*Assigned task*: Which of the lines below include the word "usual"? Pull each one out.

*Collected material*:
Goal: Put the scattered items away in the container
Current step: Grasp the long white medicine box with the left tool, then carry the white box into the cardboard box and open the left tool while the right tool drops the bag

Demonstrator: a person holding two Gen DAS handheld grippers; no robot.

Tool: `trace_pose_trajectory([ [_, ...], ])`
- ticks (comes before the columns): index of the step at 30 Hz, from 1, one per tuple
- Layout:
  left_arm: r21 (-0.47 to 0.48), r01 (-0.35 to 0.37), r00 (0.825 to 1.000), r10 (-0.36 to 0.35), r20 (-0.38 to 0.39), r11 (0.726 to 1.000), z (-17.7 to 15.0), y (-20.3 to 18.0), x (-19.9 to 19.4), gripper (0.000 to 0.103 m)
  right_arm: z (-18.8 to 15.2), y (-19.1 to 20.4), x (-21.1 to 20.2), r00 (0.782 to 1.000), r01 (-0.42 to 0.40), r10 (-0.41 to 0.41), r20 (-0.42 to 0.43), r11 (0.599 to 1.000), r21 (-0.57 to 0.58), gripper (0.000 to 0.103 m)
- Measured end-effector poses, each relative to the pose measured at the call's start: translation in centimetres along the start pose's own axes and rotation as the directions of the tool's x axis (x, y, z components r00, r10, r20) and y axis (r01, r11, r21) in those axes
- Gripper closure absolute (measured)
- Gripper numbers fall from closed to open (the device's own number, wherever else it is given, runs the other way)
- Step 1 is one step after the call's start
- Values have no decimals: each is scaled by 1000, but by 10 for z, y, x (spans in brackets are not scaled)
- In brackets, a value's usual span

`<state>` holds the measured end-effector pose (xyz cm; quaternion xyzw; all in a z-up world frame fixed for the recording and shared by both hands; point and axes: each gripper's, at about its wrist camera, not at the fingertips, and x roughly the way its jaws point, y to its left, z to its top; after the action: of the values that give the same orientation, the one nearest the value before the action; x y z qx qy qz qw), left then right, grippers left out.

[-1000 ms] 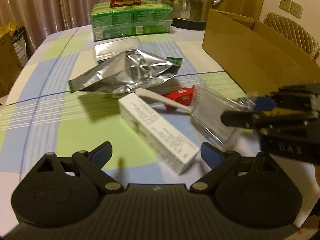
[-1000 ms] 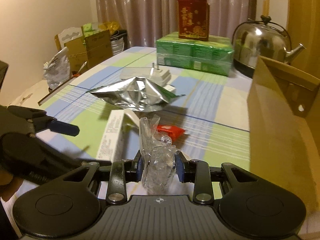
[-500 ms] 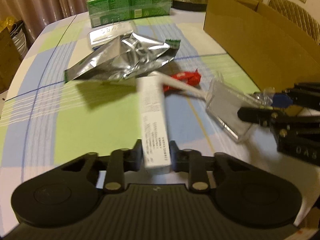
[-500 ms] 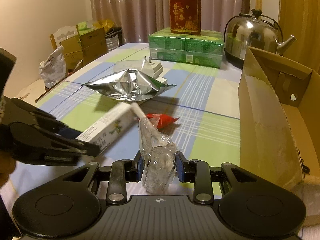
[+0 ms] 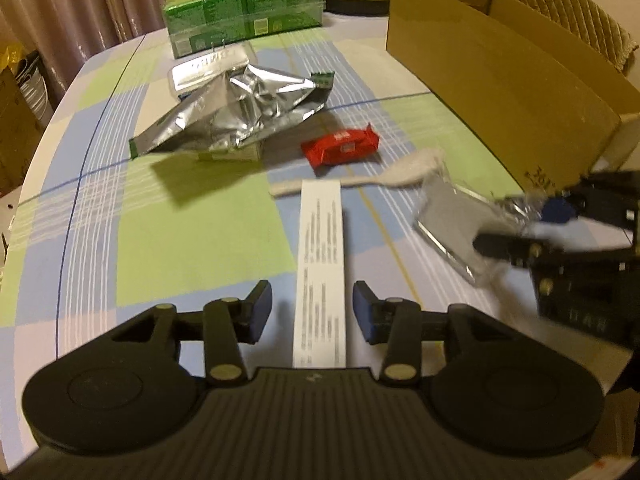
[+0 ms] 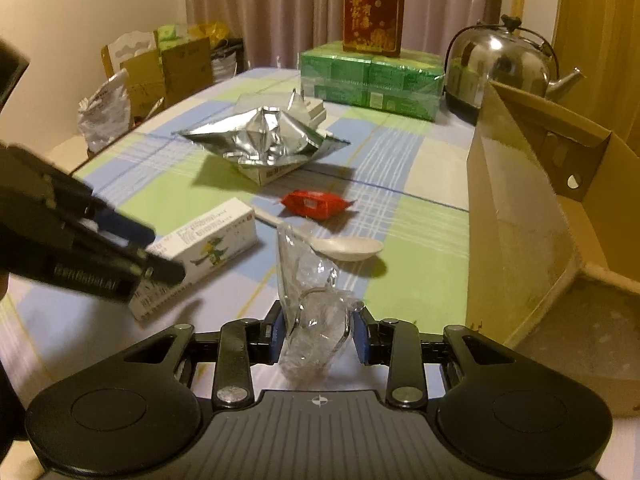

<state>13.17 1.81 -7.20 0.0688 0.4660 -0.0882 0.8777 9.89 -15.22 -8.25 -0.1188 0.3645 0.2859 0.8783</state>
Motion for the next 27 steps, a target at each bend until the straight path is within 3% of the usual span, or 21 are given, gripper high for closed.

*Your solution*:
- In brackets, a value's usual span
Motion for the next 27 steps, a target at each bend until the straight path is within 3% of the usual span, or 21 are given, gripper high for closed.

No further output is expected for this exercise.